PROVIDED RECORDS
*** Begin section ***
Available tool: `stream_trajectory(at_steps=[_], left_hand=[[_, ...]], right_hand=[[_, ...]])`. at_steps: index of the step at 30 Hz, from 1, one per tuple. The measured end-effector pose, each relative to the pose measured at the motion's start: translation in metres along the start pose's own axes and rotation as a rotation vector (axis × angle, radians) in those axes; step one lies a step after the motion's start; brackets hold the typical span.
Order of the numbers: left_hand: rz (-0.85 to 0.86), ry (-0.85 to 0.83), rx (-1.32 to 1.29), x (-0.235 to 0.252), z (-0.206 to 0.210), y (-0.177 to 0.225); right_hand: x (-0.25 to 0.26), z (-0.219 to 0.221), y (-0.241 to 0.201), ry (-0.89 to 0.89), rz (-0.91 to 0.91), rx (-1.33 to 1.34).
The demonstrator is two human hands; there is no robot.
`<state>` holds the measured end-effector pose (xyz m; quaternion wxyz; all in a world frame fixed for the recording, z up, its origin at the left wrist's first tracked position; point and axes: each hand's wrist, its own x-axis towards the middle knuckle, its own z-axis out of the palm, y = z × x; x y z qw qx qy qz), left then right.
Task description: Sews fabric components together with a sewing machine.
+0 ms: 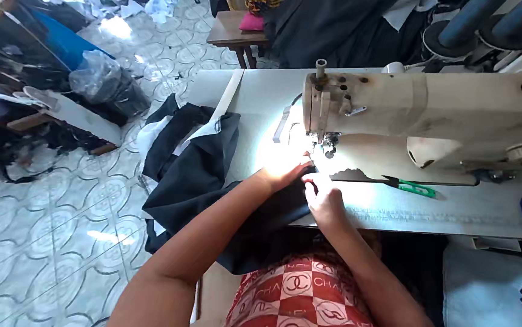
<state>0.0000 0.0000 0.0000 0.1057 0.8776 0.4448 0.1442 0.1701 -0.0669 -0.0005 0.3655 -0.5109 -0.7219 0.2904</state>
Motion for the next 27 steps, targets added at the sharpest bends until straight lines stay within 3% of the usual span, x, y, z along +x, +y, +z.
stream_trajectory(at_steps=[3, 7, 10, 13, 15, 20, 23, 27], left_hand=[[0.09, 0.242, -0.136, -0.025, 0.016, -0.031], [0.056, 0.274, -0.173, -0.04, 0.011, -0.034], [0.023, 0.06, -0.184, -0.026, -0.02, -0.03], [-0.176, -0.267, -0.173, -0.003, -0.043, -0.026], [-0.205, -0.337, -0.134, 0.005, -0.042, -0.029], [-0.047, -0.066, -0.262, -0.016, -0.033, -0.041], [-0.067, -0.049, -0.322, -0.019, -0.035, -0.043], [-0.006, -0.019, -0.171, -0.02, -0.029, -0.048]], right_hand=[[0.002, 0.013, 0.01, 0.077, -0.007, -0.276], [0.006, 0.018, 0.01, 0.088, -0.038, -0.344], [0.013, 0.021, 0.012, 0.087, -0.045, -0.335], [0.017, 0.022, 0.012, 0.024, 0.019, -0.299], [0.019, 0.023, 0.015, 0.022, 0.02, -0.277], [0.02, 0.022, 0.017, 0.037, -0.002, -0.209], [0.02, 0.021, 0.017, 0.032, -0.006, -0.216], [0.024, 0.021, 0.02, 0.029, -0.006, -0.22]])
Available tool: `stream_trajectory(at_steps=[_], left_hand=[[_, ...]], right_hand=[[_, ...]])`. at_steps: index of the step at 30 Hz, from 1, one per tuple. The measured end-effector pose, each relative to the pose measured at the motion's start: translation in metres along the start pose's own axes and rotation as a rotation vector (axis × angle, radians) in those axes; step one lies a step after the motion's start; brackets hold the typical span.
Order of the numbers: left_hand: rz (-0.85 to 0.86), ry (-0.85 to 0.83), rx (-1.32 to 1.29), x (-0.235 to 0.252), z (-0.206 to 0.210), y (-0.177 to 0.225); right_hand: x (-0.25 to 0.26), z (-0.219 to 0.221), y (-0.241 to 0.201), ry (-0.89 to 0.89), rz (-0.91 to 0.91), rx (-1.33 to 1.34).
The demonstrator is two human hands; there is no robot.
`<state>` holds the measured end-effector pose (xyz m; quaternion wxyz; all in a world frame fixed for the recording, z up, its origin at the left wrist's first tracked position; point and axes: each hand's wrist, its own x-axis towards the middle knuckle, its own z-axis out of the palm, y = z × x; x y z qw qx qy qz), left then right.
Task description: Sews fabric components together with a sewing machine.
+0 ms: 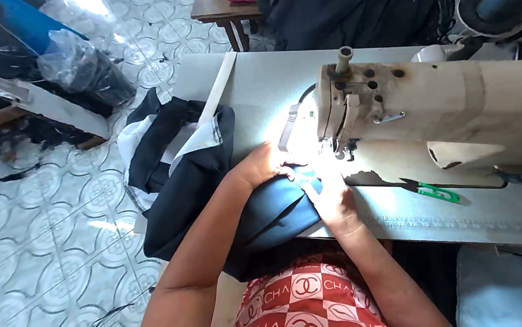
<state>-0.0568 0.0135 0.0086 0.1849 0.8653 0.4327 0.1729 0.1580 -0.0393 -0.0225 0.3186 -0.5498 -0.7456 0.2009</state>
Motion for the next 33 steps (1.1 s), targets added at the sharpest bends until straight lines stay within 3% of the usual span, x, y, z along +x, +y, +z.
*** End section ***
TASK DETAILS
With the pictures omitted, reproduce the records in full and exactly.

ANSWER AREA
Available tool: `stream_trajectory(at_steps=[_], left_hand=[[_, ...]], right_hand=[[_, ...]])`. at_steps: index of the step at 30 Hz, from 1, one per tuple. The measured end-effector pose, each relative to the pose measured at the motion's start: translation in metres along the start pose's own axes and rotation as a rotation vector (axis × angle, radians) in those axes; step one lies a step after the motion's start; brackets hold the typical span.
Order of the numbers: left_hand: rz (-0.85 to 0.86), ry (-0.85 to 0.83), rx (-1.32 to 1.29), x (-0.235 to 0.252), z (-0.206 to 0.210), y (-0.177 to 0.225); right_hand: x (-0.25 to 0.26), z (-0.219 to 0.221), y (-0.241 to 0.201), ry (-0.89 to 0.89), rz (-0.91 to 0.91), rx (-1.33 to 1.34).
The demonstrator is two human hands; there is no robot.
`<state>` holds the measured end-effector pose (xyz m; quaternion wxyz; all in a world frame fixed for the recording, z up, its origin at the left wrist's first tracked position; point and axes: each hand's wrist, its own x-axis towards the middle knuckle, its own z-axis out of the palm, y = z × x; x y z qw qx qy qz), left then right.
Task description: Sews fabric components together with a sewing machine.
+0 ms: 
<state>0.0000 0.0000 0.0000 0.1057 0.8776 0.4448 0.1442 0.1701 -0.0669 -0.0005 0.3655 -0.5109 -0.7219 0.2904</state>
Motion for the next 27 steps, targets added at the sharpest bends until straight lines stay within 3% of the usual span, x, y, z along +x, +y, +z.
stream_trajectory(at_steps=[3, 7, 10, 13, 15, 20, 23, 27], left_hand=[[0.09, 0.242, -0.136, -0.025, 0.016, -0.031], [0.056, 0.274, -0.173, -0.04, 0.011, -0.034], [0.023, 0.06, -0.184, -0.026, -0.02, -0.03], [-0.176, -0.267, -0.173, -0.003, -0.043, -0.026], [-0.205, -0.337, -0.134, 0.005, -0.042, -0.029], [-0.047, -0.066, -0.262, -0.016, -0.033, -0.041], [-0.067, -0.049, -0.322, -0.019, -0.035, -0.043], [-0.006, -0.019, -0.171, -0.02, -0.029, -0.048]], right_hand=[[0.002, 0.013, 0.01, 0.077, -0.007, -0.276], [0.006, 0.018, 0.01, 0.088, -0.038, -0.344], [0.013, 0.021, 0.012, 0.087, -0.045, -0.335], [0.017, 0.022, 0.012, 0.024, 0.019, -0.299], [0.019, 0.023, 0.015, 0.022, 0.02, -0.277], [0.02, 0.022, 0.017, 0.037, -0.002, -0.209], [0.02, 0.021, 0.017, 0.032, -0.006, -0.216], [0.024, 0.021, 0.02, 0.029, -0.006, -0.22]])
Available tool: `stream_trajectory(at_steps=[_], left_hand=[[_, ...]], right_hand=[[_, ...]])`. at_steps: index of the step at 30 Hz, from 1, one per tuple. The measured end-effector pose, each relative to the pose measured at the motion's start: translation in metres along the start pose's own axes and rotation as a rotation vector (axis × angle, radians) in those axes; step one lies a step after the motion's start; brackets hold the typical span.
Order of the numbers: left_hand: rz (-0.85 to 0.86), ry (-0.85 to 0.83), rx (-1.32 to 1.29), x (-0.235 to 0.252), z (-0.206 to 0.210), y (-0.177 to 0.225); right_hand: x (-0.25 to 0.26), z (-0.219 to 0.221), y (-0.241 to 0.201), ry (-0.89 to 0.89), rz (-0.91 to 0.91), rx (-1.33 to 1.34).
The demonstrator is two human hands; there is no robot.
`<state>` holds the measured end-effector pose (xyz m; quaternion wxyz; all in a world frame fixed for the recording, z up, its origin at the left wrist's first tracked position; point and axes: each hand's wrist, its own x-axis towards the middle knuckle, its own z-axis out of the palm, y = z × x; x y z qw qx qy qz), left then right.
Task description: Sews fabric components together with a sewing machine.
+0 ms: 
<state>-0.0568 0.0135 0.0086 0.1849 0.8653 0.4327 0.1729 0.1580 -0.0393 -0.0225 0.3186 -0.5498 -0.7456 0.2009</state>
Motion for the next 33 steps (1.1 s), targets added at the sharpest bends until straight lines stay within 3% of the usual span, x, y, z along +x, +y, +z.

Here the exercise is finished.